We had a third bomb. We used it for a test in the New Mexico desert to make sure the plutonium implosion design would work.

The problem for us in August 1945 was a lack of fissile material. We moved mountains (literally) to create the processing facilities to create as much fissile material as we had. Making weapons-grade uranium or plutonium takes either time or huge parallelism in the process.

If you go back and look at the records of the national expenditure on the Manhattan Project in terms of the national budget, you’ll see that we (as a nation) were pretty well spending as much as we could. What we produced was the result of a huge project with absurd amounts of money (considering we were fighting a two-front war) on the processing facilities at Hanford, WA (where the Pu was processed) and Oak Ridge, TN (the U-235 processing site).

There was a huge amount of construction done at both sites. Unless you go back and read a history of these places from an engineering perspective, the popularized accounts of these projects doesn’t give you a sense of the enormous scale of these things - just the physical plant construction alone at Hanford and Oak Ridge were quite the accomplishment for the period of time in which they were done. That they built these sites from raw land, created the first large scale (ie, something bigger than a lab reactor) plutonium reactor at Hanford, researched and tried at least two methods of refining U-238 into U-235 at Oak Ridge *and* created enough fissile material for two bombs in the time they had is nothing short of astounding.

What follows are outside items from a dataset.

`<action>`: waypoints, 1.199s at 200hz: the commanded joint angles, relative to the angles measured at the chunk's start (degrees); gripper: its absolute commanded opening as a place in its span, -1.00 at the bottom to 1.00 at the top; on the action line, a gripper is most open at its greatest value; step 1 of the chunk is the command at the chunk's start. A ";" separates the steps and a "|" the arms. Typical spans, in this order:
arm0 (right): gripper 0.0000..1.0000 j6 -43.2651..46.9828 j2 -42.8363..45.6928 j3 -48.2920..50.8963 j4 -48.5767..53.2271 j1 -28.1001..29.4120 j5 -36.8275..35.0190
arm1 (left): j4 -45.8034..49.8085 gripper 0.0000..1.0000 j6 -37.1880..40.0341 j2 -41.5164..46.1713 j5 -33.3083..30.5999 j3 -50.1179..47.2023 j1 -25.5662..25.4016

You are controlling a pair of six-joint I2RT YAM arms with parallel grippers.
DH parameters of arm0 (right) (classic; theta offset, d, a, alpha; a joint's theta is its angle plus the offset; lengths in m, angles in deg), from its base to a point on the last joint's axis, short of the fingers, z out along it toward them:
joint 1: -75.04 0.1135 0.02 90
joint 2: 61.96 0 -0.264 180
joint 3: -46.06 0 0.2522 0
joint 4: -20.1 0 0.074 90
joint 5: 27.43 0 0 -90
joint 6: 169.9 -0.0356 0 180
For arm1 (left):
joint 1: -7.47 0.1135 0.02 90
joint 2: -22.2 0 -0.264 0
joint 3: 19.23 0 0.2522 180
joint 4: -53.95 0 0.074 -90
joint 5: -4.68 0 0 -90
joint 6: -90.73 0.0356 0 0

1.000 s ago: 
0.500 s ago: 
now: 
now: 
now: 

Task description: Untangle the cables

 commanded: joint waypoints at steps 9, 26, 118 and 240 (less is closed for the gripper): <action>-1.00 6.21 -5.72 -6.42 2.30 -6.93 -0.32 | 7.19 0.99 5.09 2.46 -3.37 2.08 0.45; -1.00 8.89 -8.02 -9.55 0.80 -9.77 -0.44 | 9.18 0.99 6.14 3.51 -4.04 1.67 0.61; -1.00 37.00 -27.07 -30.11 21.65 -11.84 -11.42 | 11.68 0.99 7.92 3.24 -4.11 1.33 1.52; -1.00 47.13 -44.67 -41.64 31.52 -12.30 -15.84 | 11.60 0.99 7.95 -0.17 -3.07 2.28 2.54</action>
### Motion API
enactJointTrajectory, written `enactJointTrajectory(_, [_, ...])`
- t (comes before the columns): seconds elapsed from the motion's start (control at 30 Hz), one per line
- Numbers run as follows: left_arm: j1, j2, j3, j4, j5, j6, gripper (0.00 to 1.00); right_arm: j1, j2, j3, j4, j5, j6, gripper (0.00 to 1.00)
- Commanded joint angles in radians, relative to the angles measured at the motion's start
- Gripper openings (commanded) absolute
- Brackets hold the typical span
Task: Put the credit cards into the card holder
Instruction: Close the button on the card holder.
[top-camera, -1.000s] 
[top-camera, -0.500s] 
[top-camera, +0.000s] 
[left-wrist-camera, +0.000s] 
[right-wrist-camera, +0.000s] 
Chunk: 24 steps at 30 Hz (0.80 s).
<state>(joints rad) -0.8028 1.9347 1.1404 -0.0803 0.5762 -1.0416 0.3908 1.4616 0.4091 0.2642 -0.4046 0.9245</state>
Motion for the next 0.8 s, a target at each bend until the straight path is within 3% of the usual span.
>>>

The Hanford reactor was finally finished, loaded and started processing fuel in November, 1944 and shipped the first batch of Pu fuel in February, 1945 to Los Almos.

Oak Ridge had two lines of uranium enrichment going - gaseous diffusion (the more efficient method) and electromagnetic separation method. There was insufficient copper available for the vessels used in the electromagnetic processing line, so Oak Ridge borrows THOUSANDS of tons of silver from the US Treasury to create these units. The silver was returned after the war.

As it was, the test bomb in New Mexico used Plutonium and an imploding sphere design - this was the bomb design used on Nagasaki.

The Hiroshima design was never tested. Hiroshima was the test.

It would have been roughly November/December of 1945 before we had enough fissile material for another weapon.